WHAT IS BEING ASKED —
Looking at the listing, state how many of its lines contain the string "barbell". Write only the number.

COLLECTED MATERIAL —
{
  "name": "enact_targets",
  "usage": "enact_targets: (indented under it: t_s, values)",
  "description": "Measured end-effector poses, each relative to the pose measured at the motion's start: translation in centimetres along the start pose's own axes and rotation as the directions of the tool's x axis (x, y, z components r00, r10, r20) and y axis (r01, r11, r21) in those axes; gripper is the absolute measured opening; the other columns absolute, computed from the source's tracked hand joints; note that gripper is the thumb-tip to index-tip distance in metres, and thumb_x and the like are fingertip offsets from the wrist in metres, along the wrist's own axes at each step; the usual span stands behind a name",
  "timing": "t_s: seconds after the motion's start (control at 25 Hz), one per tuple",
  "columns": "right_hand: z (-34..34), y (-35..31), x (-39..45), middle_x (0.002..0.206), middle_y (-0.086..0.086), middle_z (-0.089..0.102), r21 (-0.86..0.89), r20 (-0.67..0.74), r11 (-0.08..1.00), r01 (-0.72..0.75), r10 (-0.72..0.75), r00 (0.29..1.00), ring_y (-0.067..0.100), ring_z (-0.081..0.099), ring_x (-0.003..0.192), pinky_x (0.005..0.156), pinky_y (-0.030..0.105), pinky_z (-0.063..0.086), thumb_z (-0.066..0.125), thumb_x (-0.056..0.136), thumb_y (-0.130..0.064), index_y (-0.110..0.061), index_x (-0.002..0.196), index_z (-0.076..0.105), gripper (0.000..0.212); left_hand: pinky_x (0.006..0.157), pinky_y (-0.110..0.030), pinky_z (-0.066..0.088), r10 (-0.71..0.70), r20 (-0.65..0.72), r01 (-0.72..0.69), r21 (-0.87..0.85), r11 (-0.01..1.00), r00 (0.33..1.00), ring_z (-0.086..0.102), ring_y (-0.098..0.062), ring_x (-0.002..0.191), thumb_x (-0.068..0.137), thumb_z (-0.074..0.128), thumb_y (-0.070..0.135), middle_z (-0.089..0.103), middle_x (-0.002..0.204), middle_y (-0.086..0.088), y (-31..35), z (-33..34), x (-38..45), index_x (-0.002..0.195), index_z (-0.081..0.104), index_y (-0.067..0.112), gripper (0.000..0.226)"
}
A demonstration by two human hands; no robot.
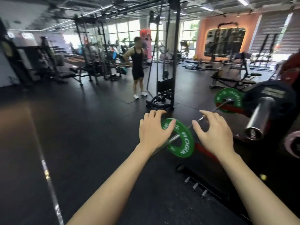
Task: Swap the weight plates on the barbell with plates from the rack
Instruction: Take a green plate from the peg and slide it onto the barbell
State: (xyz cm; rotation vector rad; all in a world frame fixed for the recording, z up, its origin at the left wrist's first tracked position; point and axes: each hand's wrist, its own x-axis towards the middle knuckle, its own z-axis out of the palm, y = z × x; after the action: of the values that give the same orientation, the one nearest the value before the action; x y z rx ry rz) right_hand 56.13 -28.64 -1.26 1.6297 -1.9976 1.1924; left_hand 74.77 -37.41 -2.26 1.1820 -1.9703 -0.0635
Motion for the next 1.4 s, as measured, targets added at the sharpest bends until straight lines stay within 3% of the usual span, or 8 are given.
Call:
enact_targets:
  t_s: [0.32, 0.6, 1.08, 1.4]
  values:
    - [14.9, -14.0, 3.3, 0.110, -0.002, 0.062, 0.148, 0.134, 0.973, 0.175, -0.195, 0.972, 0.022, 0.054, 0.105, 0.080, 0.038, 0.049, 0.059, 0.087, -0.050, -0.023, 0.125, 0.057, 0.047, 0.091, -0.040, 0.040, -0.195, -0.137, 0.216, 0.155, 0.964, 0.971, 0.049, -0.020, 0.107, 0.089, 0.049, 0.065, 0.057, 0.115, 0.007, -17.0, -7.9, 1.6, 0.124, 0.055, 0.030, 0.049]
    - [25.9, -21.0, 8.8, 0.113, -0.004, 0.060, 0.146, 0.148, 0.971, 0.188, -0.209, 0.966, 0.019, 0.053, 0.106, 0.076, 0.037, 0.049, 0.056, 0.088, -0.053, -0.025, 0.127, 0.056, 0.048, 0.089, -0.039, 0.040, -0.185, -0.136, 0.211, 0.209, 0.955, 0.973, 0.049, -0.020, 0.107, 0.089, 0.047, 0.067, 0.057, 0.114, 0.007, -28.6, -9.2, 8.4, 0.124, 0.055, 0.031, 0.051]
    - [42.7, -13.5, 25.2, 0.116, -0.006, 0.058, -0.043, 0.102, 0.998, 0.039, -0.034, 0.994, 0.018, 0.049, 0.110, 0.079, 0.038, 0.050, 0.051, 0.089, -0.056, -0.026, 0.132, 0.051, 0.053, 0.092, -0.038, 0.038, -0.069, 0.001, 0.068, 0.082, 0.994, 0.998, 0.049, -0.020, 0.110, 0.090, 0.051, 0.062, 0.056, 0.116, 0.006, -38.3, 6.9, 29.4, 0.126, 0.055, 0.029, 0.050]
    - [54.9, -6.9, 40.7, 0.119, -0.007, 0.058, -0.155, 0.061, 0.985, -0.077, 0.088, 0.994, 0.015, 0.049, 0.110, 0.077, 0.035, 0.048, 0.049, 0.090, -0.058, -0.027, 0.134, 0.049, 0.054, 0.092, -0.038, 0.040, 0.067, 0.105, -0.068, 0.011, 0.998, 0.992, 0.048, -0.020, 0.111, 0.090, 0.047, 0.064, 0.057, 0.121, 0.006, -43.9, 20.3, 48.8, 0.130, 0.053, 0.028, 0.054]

OUTPUT OF THE TASK —
2